Researcher documents cascading effects of parasites on underwater ecosystems
By Florida State University
6/11/2019
Research by an evolutionary biologist from Florida State University has shown parasites have important and far-reaching effects on predatory fish and the ecosystems they inhabit.
These findings, published this week in the journal Ecology, provide important evidence for the little-studied role of parasites in trophic cascades, which are powerful, indirect interactions that can affect entire ecosystems.
“A trophic cascade occurs when predators do something that affects everything below them in the food chain,” said lead author Jaime M. Anaya-Rojas, a postdoctoral researcher at Florida State. “Parasites, on the other hand, are everywhere and can be found at all trophic levels of an ecosystem. With this study, we show parasites are important players in the ecological theater and sometimes determine what predators can do. In so doing, they influence predators’ effects on their ecosystems.”

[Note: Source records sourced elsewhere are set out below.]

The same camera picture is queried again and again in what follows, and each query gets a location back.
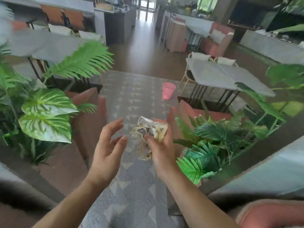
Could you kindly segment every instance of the clear plastic bag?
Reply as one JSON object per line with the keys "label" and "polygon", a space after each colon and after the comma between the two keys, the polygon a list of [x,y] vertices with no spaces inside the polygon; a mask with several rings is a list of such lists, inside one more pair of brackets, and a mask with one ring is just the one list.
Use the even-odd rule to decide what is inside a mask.
{"label": "clear plastic bag", "polygon": [[138,159],[147,161],[152,157],[152,152],[143,137],[150,134],[161,142],[165,137],[168,125],[162,122],[154,122],[142,116],[139,117],[137,124],[138,127],[133,128],[130,134],[134,143],[138,145],[136,152]]}

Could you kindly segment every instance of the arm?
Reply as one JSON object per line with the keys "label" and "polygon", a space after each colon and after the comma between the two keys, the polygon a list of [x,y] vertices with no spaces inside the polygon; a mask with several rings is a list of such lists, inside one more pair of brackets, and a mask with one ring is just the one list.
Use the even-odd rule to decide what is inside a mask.
{"label": "arm", "polygon": [[92,168],[82,184],[58,206],[45,215],[33,228],[77,228],[89,208],[108,187],[120,167],[128,138],[111,137],[123,127],[123,119],[106,125],[96,146]]}
{"label": "arm", "polygon": [[202,194],[180,170],[175,161],[170,127],[162,142],[159,143],[150,135],[146,135],[145,140],[152,150],[158,177],[167,185],[190,228],[240,228],[233,219]]}

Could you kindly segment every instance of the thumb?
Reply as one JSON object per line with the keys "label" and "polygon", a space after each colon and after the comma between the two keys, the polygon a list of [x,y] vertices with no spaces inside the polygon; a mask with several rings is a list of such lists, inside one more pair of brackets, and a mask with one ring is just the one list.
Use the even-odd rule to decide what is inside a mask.
{"label": "thumb", "polygon": [[123,155],[123,151],[127,146],[127,143],[128,143],[127,136],[123,136],[122,138],[120,138],[119,141],[116,143],[112,154],[121,158],[121,156]]}
{"label": "thumb", "polygon": [[150,149],[153,151],[158,147],[158,141],[152,136],[152,135],[148,135],[146,134],[144,136],[144,139],[146,140],[146,142],[149,144]]}

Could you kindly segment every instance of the forearm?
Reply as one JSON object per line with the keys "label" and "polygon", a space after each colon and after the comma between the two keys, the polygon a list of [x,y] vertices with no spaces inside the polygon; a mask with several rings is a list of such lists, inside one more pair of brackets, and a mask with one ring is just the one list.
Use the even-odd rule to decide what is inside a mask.
{"label": "forearm", "polygon": [[105,189],[85,179],[58,206],[44,216],[33,228],[77,228],[97,197]]}
{"label": "forearm", "polygon": [[177,167],[166,185],[190,228],[239,228],[236,222],[213,204]]}

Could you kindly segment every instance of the person's right hand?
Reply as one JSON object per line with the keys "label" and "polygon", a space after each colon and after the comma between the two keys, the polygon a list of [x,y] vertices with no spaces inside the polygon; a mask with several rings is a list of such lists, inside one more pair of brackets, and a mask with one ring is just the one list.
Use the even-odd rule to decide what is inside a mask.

During the five-year study, researchers from the U.S., Switzerland, England and Portugal focused on a small, predatory species of fish known as the three-spined stickleback, which inhabits coastal waters and freshwater bodies throughout the Northern Hemisphere. The three-spined stickleback is a major research organism for evolutionary biologists seeking to understand genetic changes involved in environmental adaptation and the complexity of host-parasite interactions.